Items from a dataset
+ + + + + + +

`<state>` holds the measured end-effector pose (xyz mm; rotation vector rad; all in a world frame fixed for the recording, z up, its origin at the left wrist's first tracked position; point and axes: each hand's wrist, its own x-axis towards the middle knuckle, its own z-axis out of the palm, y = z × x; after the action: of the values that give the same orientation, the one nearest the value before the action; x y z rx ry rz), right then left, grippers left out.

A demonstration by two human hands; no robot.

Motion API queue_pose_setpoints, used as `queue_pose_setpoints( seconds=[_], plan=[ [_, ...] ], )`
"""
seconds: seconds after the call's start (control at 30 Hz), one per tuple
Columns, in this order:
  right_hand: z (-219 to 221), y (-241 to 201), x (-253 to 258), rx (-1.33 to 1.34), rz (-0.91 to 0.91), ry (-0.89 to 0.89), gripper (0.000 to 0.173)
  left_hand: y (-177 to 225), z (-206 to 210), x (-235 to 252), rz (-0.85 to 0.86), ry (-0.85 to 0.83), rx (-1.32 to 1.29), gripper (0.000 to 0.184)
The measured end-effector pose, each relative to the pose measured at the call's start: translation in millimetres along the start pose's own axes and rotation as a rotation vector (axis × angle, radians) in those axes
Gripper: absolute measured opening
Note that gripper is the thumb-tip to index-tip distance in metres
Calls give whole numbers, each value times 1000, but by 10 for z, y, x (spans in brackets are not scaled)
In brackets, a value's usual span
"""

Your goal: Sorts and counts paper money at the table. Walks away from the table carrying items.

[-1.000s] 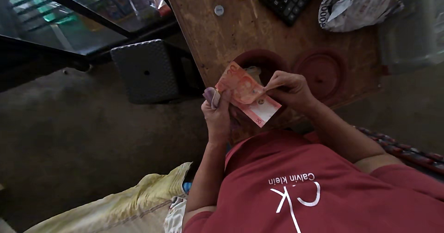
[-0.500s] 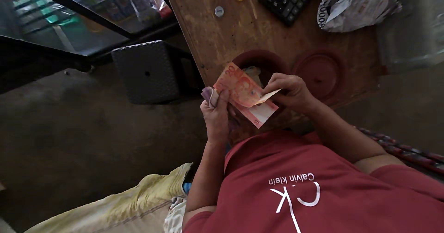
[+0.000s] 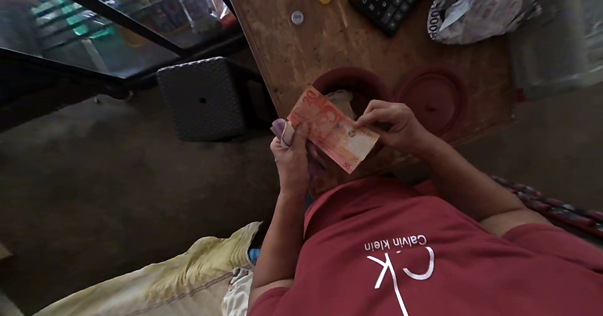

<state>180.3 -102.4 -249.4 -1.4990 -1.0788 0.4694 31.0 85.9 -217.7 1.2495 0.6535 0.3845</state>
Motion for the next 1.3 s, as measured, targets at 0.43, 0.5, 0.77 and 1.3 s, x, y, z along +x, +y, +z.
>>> queue_pose_setpoints(
  seconds=[0.43,0.5,0.77,1.3],
  plan=[
    [-217,-39,127,-53,38,60,23,56,-25,-22,-3,-49,-83,12],
    [-215,-12,144,-55,58,48,22,64,-26,-20,-29,-64,-126,15],
    [-77,-79,192,-46,-22,-89,56,60,-12,-35,-155,-82,-229,10],
    [203,43,198,260,65,130,17,-40,65,-55,-73,-91,-180,17]
  ],
)
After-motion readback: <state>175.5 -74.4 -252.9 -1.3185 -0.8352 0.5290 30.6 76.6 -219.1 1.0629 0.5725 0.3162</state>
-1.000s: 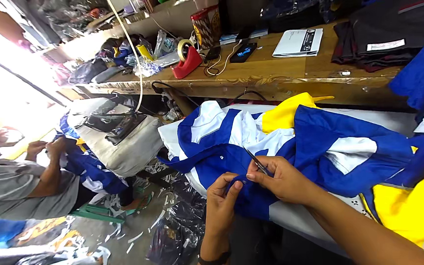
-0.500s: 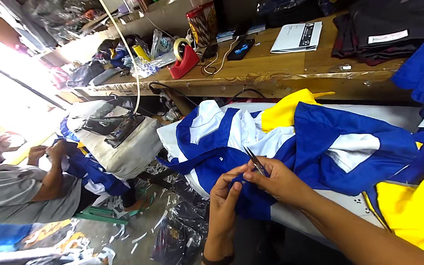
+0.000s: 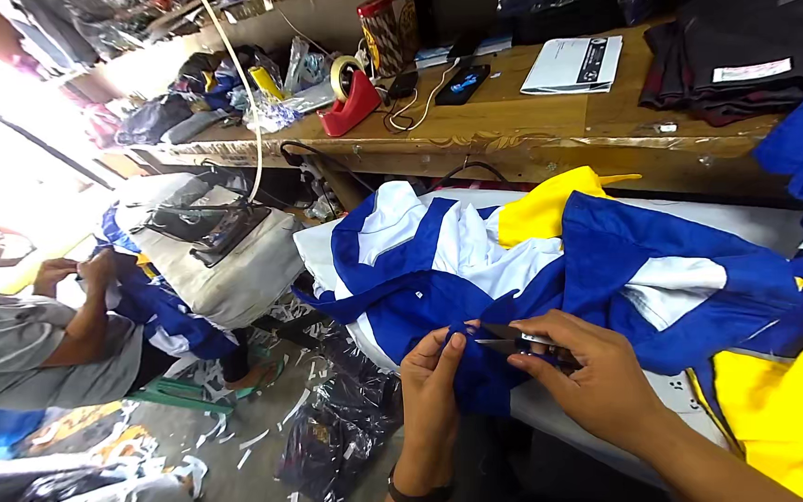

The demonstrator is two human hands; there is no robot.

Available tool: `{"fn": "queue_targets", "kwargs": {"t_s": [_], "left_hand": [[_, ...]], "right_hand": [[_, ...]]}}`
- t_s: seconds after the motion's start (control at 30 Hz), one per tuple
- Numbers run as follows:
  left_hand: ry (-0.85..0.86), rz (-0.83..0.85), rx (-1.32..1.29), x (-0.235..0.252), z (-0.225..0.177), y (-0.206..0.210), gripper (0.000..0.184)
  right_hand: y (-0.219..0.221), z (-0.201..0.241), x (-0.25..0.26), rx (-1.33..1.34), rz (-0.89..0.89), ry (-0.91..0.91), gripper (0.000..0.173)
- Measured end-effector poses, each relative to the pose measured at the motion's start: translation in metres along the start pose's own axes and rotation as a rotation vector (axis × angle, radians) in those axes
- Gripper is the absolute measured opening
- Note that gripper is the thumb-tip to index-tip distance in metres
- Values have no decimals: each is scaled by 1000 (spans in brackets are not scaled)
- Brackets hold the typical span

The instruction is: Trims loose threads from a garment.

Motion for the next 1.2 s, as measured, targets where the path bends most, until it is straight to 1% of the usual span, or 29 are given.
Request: {"fn": "queue_targets", "kwargs": {"t_s": [0.1,0.33,0.57,0.7,1.1,1.2], "left_hand": [[-9,-5,15,-2,2,1,18],[2,5,-18,-4,2,1,16],[58,29,9,-6,5,1,14],[97,58,47,-8,6,2,15],[103,21,58,-13,13,-1,14],[96,13,72,-13,13,-1,15]], "right_hand": [[1,-1,-2,48,-22,-1,35],[5,-1,-6,56,-36,20,33],[5,-2,-6,40,-42,-18,33],[6,-3,-4,135,3,31,30],[9,-10,-5,190,70,114,29],[13,-12,-3,295,86,152,24]]}}
Point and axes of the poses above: each hand's wrist, its own x-axis towards the middle knuckle, its own y-axis out of the palm, z = x × y, the point moved 4 cm from there along x, towards the middle knuckle, and after that the axes turned 6 degrees about y, right-handed, at the moved point
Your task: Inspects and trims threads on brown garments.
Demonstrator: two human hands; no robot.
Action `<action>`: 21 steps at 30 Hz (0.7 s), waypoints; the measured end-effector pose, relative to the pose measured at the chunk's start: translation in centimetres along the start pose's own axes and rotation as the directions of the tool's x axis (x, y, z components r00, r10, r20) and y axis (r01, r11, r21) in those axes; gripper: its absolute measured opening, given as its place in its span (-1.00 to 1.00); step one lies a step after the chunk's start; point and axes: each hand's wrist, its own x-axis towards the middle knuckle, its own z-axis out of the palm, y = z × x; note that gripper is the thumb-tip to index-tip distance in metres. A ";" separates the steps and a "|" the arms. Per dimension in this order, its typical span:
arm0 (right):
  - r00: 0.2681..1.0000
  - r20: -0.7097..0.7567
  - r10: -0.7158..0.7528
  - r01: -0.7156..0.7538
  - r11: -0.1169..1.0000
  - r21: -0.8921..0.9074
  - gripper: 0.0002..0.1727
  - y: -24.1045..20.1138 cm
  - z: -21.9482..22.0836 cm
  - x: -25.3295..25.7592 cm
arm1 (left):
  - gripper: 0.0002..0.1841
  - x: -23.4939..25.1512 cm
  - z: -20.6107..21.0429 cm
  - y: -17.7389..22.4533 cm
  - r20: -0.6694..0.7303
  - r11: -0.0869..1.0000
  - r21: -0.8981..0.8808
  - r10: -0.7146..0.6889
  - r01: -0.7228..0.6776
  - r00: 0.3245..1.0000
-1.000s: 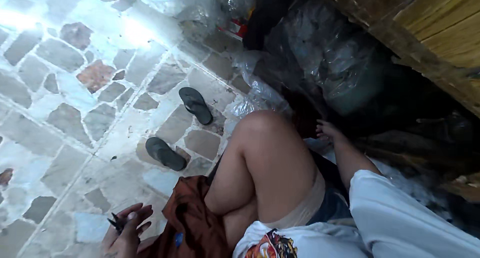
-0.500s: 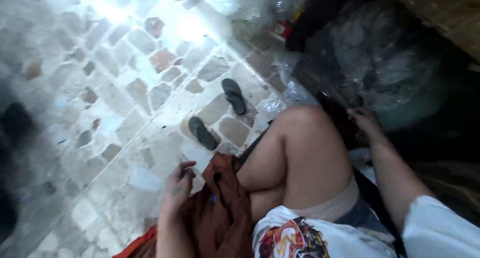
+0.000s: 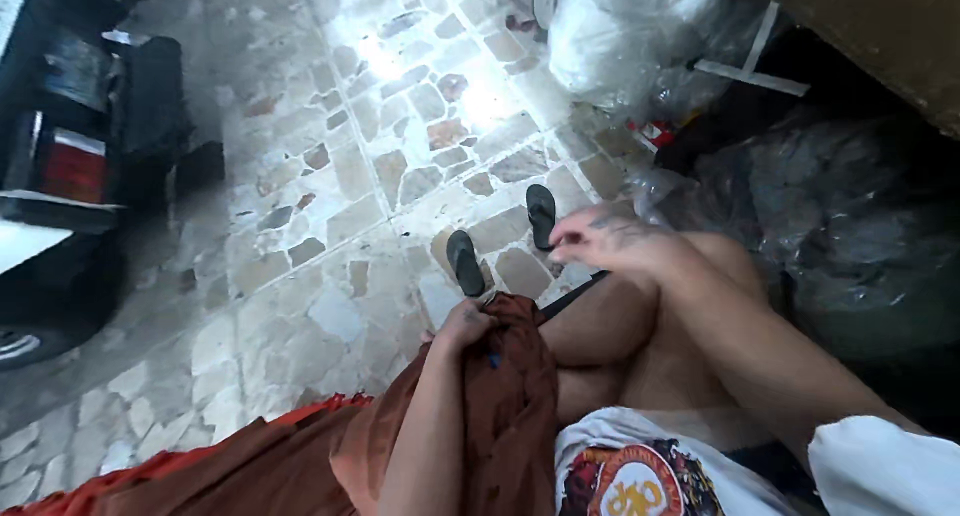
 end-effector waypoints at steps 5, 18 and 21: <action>0.910 0.384 0.154 -0.115 0.986 -0.122 -0.40 -0.4 9.1 8.0 | -0.69 -2.6 -1.1 -0.7 -0.057 0.961 -0.236 0.136 -0.146 0.989; 0.934 0.325 0.150 -0.251 0.921 0.297 -0.88 4.3 5.5 10.0 | -0.82 -5.6 -3.7 -3.3 0.029 0.944 -0.189 0.283 -0.272 0.959; 0.900 0.356 0.251 -0.290 0.955 0.060 -0.87 3.7 1.3 10.2 | -0.79 -5.3 -3.9 -3.5 0.055 0.969 -0.137 0.216 -0.207 0.975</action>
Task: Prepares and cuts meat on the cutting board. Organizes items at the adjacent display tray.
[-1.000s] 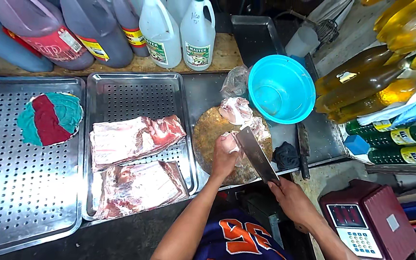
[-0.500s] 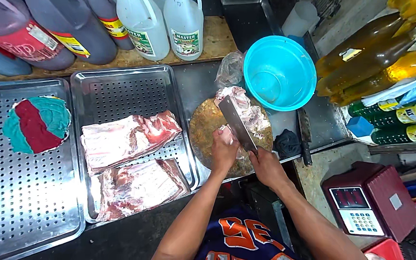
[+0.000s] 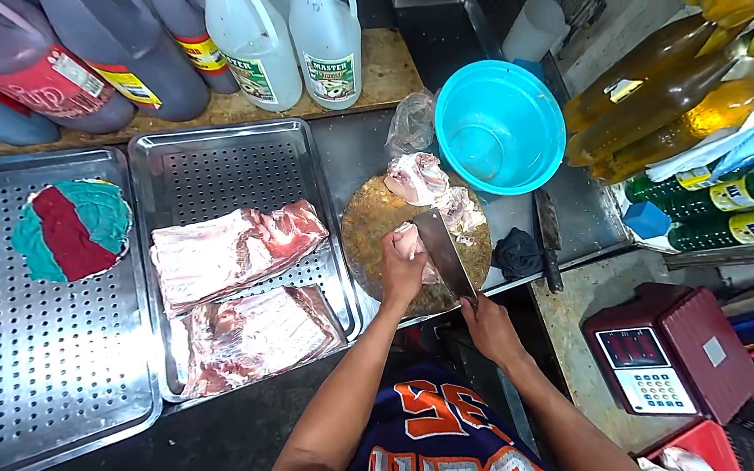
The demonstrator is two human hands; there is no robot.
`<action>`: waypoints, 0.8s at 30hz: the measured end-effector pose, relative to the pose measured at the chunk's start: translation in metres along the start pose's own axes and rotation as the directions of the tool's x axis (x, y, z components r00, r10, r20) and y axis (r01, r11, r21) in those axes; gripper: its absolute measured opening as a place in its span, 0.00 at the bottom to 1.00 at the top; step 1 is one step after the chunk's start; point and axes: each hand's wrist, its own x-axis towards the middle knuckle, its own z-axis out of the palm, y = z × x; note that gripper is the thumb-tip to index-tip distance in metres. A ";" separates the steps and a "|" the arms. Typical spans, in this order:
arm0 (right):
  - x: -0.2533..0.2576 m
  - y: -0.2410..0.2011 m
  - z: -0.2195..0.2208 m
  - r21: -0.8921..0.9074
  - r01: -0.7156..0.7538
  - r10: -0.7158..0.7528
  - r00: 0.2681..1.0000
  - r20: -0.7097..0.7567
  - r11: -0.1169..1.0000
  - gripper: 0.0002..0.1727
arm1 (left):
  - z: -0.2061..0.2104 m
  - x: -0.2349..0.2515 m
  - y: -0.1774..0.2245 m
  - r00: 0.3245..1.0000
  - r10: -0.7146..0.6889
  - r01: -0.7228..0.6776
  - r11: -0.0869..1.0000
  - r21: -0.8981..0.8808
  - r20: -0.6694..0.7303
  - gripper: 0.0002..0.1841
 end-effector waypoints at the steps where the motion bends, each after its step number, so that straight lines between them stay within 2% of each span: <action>1: -0.002 0.000 -0.004 0.023 0.008 -0.008 1.000 0.002 1.000 0.23 | -0.001 0.001 0.000 1.000 0.002 -0.002 1.000 -0.002 0.005 0.38; 7: 0.002 -0.023 -0.033 0.104 0.094 -0.086 0.993 -0.079 0.990 0.22 | 0.000 0.002 -0.001 1.000 -0.001 0.001 1.000 -0.013 0.004 0.37; 9: 0.013 -0.034 -0.036 0.092 0.093 -0.088 0.994 -0.059 0.991 0.23 | 0.002 0.001 0.000 1.000 0.004 -0.004 1.000 -0.013 -0.004 0.37; 12: 0.030 -0.041 -0.024 0.048 0.090 -0.089 0.996 -0.020 0.995 0.23 | 0.002 0.001 0.000 1.000 0.012 -0.012 1.000 -0.014 -0.001 0.37; 16: 0.038 -0.039 -0.002 0.030 0.061 -0.060 0.997 -0.044 0.998 0.24 | 0.002 0.000 -0.006 1.000 0.029 -0.029 0.999 -0.041 -0.008 0.37; 24: 0.018 -0.016 0.030 0.068 -0.003 0.009 0.997 -0.083 0.998 0.25 | 0.001 -0.001 -0.013 0.999 0.030 -0.030 0.998 -0.050 0.010 0.37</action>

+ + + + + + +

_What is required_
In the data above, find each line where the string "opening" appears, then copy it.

_Response to the task_
Gripper: absolute measured opening
- Gripper is the absolute measured opening
Action `<action>`: 21 steps at 30 Hz (0.7 s), waypoints; the measured end-effector pose, relative to the pose measured at the chunk's start: translation in centimetres along the start pose's own axes and rotation as the directions of the tool's x axis (x, y, z components r00, r10, r20) and y axis (r01, r11, r21) in those axes; gripper: its absolute measured opening, given as its place in its span (-1.00 to 1.00); step one lies a step after the chunk's start; point and axes: each hand's wrist, its own x-axis towards the middle knuckle, its own z-axis out of the palm, y = z × x; note that gripper is the thumb-tip to index-tip distance in metres. A ";" separates the steps and a "|" the arms. Per dimension in this order, its typical span:
`<action>`: waypoints, 0.8s at 30hz: the measured end-effector pose, relative to the pose measured at the chunk's start: translation in metres along the start pose's own axes and rotation as the directions of the tool's x axis (x, y, z components r00, r10, r20) and y axis (r01, r11, r21) in those axes; gripper: its absolute measured opening as a place in its span, 0.00 at the bottom to 1.00 at the top; step 1 is one step after the chunk's start; point and axes: each hand's wrist, its own x-axis towards the middle knuckle, its own z-axis out of the palm, y = z × x; note that gripper is the thumb-tip to index-tip distance in metres. A ";" separates the steps and a "|" the arms. Typical spans, in this order:

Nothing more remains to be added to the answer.